In Europe it may be measured in terms of Euro dollars.
It is calculated by taking the personal incomes of all individuals,
and dividing that total by the total number of people in the
population. It is closely tied to GDP, in the way we measure
Recent Central Bank statistics reveal a GDP per capita of
almost $14,000. It has risen from some $6, 970, a few years
ago to new heights, measured in US dollars. But what does
that mean for all of us?
Per capita income is really a reflection of an average.
However, it is used as a measure of the wealth of a country.
A small group of the very rich in any one country can significantly
slant the statistic. And this truism could blow the distributional
justice theorists into the realm of wishful thinkers.
The fundamental question is what causes the overall rise
in per capita income.

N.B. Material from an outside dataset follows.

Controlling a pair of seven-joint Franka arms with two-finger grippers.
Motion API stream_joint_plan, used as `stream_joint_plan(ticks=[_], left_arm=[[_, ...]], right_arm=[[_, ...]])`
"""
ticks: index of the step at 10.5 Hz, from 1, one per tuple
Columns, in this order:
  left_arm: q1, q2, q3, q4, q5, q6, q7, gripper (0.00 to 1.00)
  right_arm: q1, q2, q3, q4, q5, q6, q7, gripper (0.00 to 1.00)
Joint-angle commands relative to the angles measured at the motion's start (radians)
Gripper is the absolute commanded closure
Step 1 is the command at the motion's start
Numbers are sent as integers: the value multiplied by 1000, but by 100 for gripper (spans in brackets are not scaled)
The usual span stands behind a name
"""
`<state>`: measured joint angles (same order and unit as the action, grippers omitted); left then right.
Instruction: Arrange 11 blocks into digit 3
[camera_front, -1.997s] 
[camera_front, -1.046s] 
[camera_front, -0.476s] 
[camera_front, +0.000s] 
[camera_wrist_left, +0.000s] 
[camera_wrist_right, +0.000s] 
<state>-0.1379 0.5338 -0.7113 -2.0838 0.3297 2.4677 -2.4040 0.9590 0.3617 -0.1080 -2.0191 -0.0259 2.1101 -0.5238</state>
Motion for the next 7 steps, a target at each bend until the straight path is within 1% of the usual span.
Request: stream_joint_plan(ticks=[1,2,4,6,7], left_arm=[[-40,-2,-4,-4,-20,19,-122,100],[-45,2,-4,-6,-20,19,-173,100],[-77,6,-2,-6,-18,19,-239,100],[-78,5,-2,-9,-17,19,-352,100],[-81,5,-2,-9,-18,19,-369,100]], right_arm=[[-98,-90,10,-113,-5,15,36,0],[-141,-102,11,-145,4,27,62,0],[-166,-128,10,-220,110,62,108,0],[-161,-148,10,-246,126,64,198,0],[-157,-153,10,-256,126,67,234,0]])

Are we as a group of workers earning
higher incomes, or is it that more people are now earning
an income, as reflected in the fall of the unemployment rate
from some 8.4 per cent for October 04-March 05, to 6.8 per
cent in a corresponding period for 05-06. This is also projected
to reach six per cent by December.
It could also mean that in certain sectors wages/salaries
have increased. While other sectors may have not benefited
from such an experience. For example, what was a brick layer,
earning in 2001, and what is he earning today? Compare that
with your own increases.
The next fundamental question is who is saving as a result
of higher earnings?
There is a perception that the people who are benefiting
from the increased cash flows, are either bent on spending
it off quickly, or else they belong in a different category.

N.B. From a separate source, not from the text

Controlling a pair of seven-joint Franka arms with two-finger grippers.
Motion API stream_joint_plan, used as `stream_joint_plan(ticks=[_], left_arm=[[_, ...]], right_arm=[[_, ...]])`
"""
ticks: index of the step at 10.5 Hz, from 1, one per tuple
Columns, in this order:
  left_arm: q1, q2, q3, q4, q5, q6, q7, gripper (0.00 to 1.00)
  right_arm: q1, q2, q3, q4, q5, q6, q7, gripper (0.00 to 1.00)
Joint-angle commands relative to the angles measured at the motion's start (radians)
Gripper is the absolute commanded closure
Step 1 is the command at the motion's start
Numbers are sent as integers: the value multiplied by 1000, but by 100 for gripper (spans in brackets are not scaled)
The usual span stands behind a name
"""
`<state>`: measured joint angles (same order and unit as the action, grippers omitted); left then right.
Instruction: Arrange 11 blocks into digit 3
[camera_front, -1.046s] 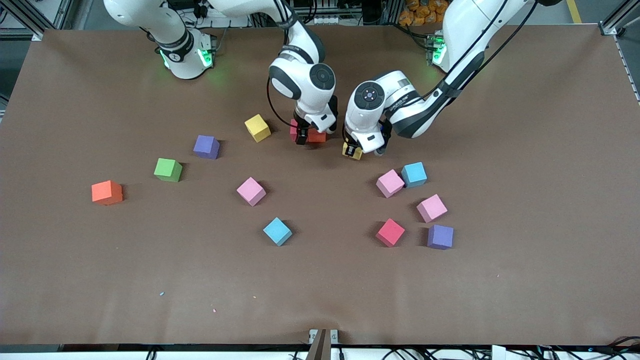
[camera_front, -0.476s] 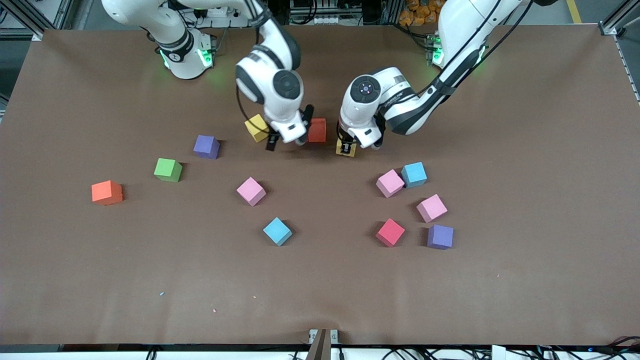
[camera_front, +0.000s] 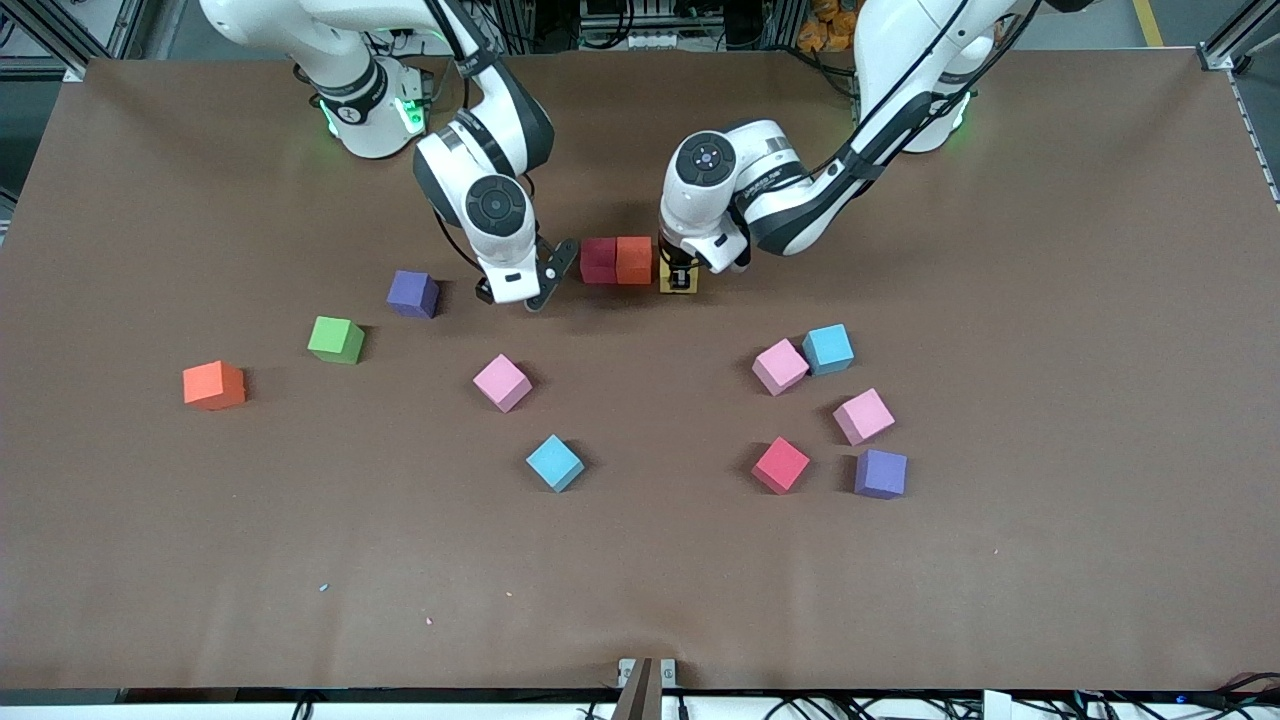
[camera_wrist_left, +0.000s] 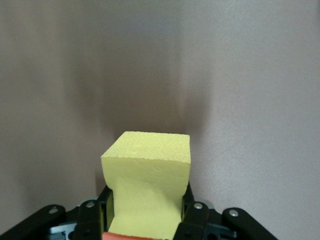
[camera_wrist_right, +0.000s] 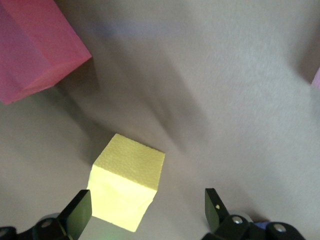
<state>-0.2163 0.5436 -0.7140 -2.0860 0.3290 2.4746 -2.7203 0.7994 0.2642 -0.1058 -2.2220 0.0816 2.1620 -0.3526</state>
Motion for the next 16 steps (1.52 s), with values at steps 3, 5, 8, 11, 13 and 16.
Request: stream_joint_plan(ticks=[3,5,8,11,13,16], left_arm=[[-15,9,1,-5,-16,14,-105,100],[-26,9,1,-6,-16,14,-108,100],[-40,16,1,-5,-18,14,-131,100],[-55,21,2,-3,-16,14,-134,100],[-54,27,4,0,-16,14,-136,100],[-54,38,7,3,-16,14,-134,99]], right_arm=[[6,-53,9,-120,62,112,66,0],[18,-37,11,-125,81,145,67,0],[32,-10,11,-140,115,189,72,0],[37,24,11,-146,138,213,72,0],[35,27,11,-148,138,210,72,57],[30,17,11,-146,138,196,93,95]])
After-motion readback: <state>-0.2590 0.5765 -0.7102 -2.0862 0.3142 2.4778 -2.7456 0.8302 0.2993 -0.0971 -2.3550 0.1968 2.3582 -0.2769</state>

At some extreme, is the excess accumulations being sent abroad
and invested there? And what does that do for us locally?
Our local statistic shows a decrease in the saving rate
in the country, and that does not auger well for long term
stability. But can investments abroad help us?

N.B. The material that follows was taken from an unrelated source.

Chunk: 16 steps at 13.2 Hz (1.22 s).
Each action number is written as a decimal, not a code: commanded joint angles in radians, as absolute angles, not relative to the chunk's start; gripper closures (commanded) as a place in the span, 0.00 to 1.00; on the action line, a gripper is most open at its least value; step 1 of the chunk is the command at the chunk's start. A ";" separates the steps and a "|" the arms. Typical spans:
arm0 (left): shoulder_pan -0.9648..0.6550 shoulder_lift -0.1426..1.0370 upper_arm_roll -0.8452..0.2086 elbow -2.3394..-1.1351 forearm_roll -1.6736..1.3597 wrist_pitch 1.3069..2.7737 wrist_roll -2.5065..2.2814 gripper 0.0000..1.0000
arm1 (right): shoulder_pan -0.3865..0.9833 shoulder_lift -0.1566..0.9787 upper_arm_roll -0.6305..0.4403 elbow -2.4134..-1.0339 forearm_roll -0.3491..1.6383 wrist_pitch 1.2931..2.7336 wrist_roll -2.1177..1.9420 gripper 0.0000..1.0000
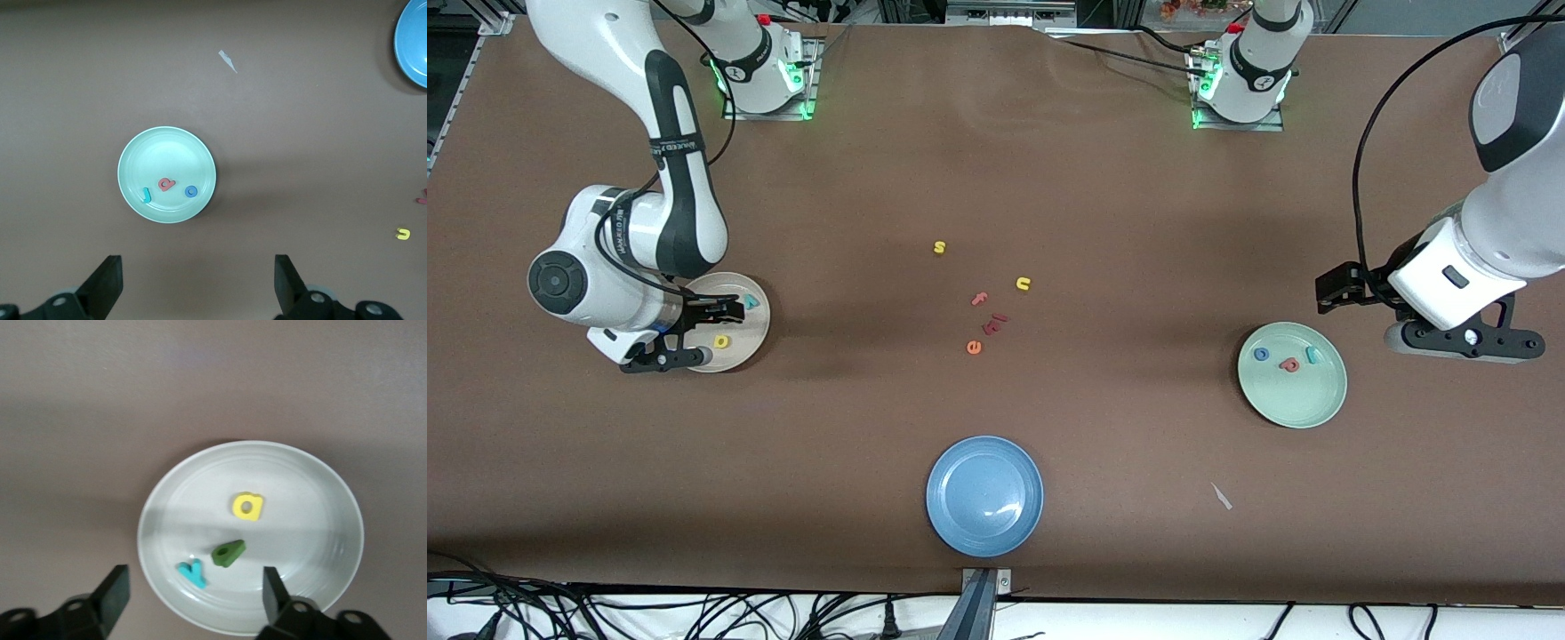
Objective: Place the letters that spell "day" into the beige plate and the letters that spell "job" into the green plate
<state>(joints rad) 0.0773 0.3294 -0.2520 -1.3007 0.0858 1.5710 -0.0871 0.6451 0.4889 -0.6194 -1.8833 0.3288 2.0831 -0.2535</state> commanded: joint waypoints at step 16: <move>0.106 0.282 -0.253 -1.362 0.054 1.594 -0.038 0.00 | 0.430 0.260 -0.171 -1.721 0.066 1.749 0.176 0.00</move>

The short answer is yes. Remember that GDP refers to domestic
production, and the other economic indicator is GNP. This
statistic is our gross national product and it includes those
investments and factors of production that are located outside
of the country.
The assumption is that we benefit when the gains realised
abroad are returned home to the benefit of the economy.
I take a lot of the comfort that one of our major investments
abroad is bundled in the human capital, which has gone forth
to expand their dreams and benefit from the global impetus
in trade and training, across borders.